Give back each line of the material that contains the word "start".

++++++

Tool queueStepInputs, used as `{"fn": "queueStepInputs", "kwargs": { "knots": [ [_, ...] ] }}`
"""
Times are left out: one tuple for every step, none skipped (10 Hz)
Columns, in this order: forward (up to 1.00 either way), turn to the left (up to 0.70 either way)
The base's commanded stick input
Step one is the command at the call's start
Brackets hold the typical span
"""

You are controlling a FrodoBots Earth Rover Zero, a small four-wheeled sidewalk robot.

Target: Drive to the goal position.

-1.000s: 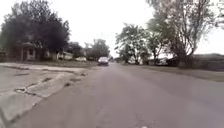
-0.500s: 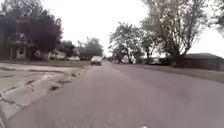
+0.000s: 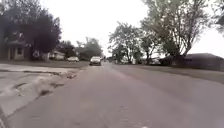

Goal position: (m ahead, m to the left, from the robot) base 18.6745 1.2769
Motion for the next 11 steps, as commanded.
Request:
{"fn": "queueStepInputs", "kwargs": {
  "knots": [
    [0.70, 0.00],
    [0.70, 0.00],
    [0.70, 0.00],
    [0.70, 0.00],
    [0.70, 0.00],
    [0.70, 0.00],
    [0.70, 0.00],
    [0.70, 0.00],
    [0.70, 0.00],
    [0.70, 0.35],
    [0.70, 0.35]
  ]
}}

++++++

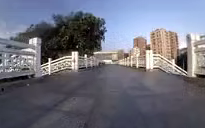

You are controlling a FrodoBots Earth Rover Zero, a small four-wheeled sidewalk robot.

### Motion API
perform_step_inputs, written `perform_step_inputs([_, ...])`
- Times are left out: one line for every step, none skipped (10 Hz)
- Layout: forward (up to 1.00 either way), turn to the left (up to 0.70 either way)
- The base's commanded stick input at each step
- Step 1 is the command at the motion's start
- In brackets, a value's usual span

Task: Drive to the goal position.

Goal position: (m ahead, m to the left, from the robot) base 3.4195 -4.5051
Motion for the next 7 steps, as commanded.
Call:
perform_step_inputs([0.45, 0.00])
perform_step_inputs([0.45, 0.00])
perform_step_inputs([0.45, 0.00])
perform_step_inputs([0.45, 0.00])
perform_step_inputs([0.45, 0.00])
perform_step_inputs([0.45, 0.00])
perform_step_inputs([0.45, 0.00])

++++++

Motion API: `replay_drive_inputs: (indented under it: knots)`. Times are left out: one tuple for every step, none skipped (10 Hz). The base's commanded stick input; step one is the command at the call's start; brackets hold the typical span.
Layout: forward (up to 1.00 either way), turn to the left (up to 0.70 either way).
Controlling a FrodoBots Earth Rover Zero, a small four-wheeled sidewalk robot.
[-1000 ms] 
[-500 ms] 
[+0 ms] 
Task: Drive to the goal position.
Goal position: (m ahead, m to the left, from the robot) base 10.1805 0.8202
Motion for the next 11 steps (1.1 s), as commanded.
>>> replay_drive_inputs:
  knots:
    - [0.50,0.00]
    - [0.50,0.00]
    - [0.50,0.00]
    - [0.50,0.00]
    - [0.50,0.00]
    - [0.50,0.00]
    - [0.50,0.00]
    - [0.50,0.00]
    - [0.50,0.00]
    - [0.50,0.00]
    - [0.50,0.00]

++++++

* RESPONSE
Step one is the command at the call's start
- Step 1 is the command at the motion's start
Motion API: `replay_drive_inputs: (indented under it: knots)`. Times are left out: one tuple for every step, none skipped (10 Hz). The base's commanded stick input; step one is the command at the call's start; brackets hold the typical span.

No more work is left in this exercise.